A relational foundation model like KumoRFM reads raw relational data directly. There is no feature engineering step. The model connects to your data warehouse or database, understands the schema through foreign keys, and generates predictions from the raw table structure using graph transformer architecture.
For batch: point the model at your database, specify the prediction target, and score all entities. No feature pipeline to build, no feature store to maintain, no Airflow DAGs to debug.
For real-time: the model can serve predictions on individual entities as requests arrive. Because it reads directly from the data, there is no training-serving skew. The model sees the same data structure at training time and serving time.
The same model handles both modes. You are not maintaining two parallel architectures. One model, one data connection, two serving patterns.
Making the decision
Four questions determine whether a use case needs real-time predictions:
1. What is the decision window? If the decision happens within seconds of the triggering event (a transaction, a page load, an API call), you need real-time. If the decision happens hours or days later (a marketing campaign, a staffing plan, a risk report), batch is sufficient.
2. How fast does the input data change? If the features that drive the prediction change between scoring and action, you need real-time. A fraud model using "transactions in the last 5 minutes" is stale within minutes. A churn model using "purchases in the last 90 days" is fresh for days.

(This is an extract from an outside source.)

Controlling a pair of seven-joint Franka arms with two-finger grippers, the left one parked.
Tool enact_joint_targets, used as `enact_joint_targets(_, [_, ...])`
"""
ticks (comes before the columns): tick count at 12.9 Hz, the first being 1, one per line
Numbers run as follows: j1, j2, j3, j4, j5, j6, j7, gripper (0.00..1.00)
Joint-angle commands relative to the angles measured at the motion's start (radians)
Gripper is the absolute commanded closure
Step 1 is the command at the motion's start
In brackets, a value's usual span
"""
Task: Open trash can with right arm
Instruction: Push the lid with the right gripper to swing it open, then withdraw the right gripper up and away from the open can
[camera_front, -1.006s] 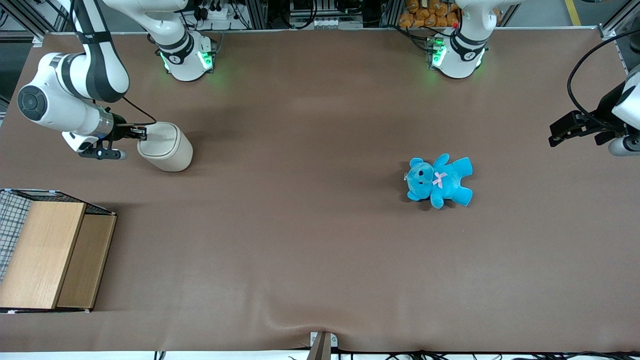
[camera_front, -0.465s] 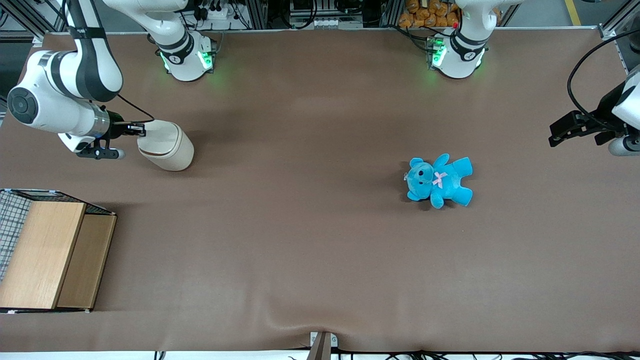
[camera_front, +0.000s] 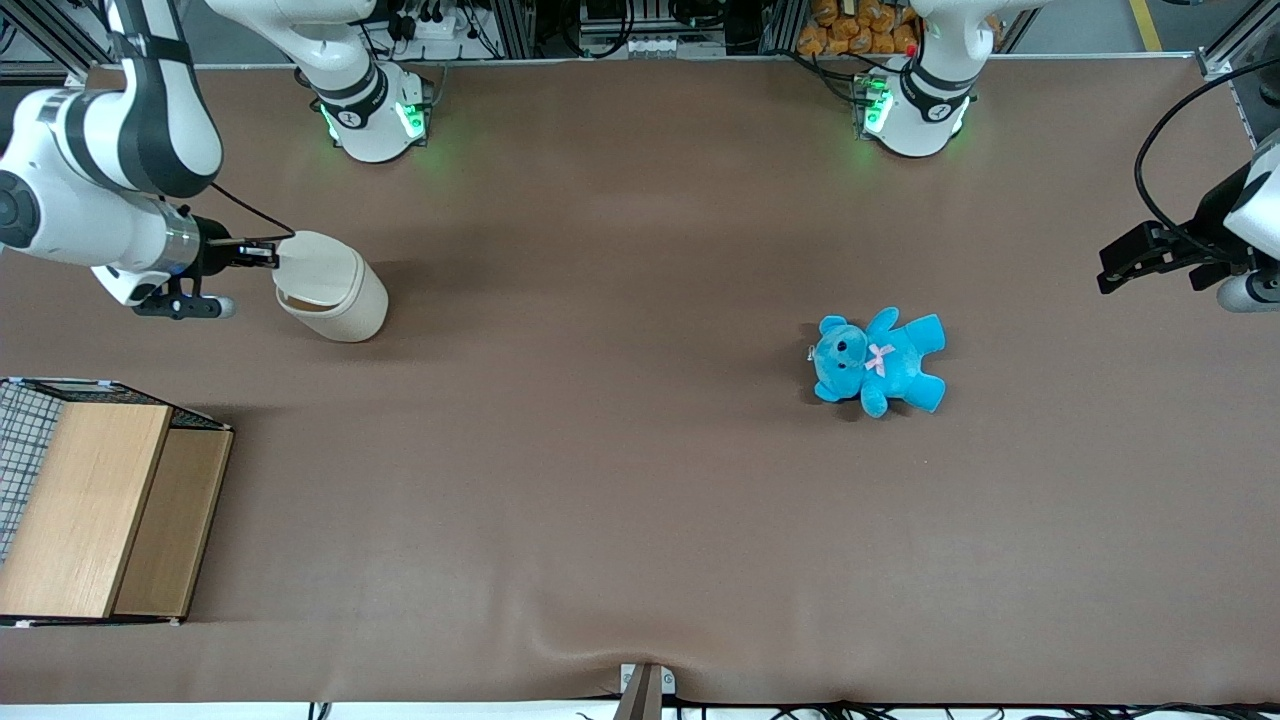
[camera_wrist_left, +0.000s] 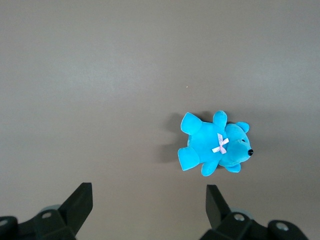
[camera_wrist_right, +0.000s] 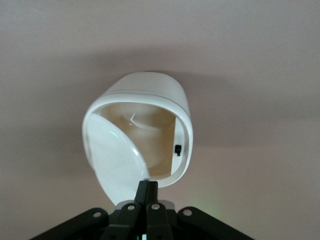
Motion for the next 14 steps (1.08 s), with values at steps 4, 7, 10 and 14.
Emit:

3. What is the value of freshness? Even when real-time is technically possible, the incremental accuracy gain may not justify the cost. If your batch churn model is 92% accurate and a real-time version would be 93%, the 1% improvement may not justify 5-10x the infrastructure spend.
4. Can you afford the operational complexity?Real-time ML requires 24/7 monitoring, on-call rotations, and rapid incident response. If your team is already stretched maintaining batch pipelines, adding real-time is likely to create more problems than it solves.
Start with batch. Prove the model delivers value. Then identify the specific use cases where freshness creates measurable uplift, and invest in real-time serving only for those. This sequence reduces risk, controls cost, and ensures that your real-time infrastructure investment is justified by demonstrated business impact.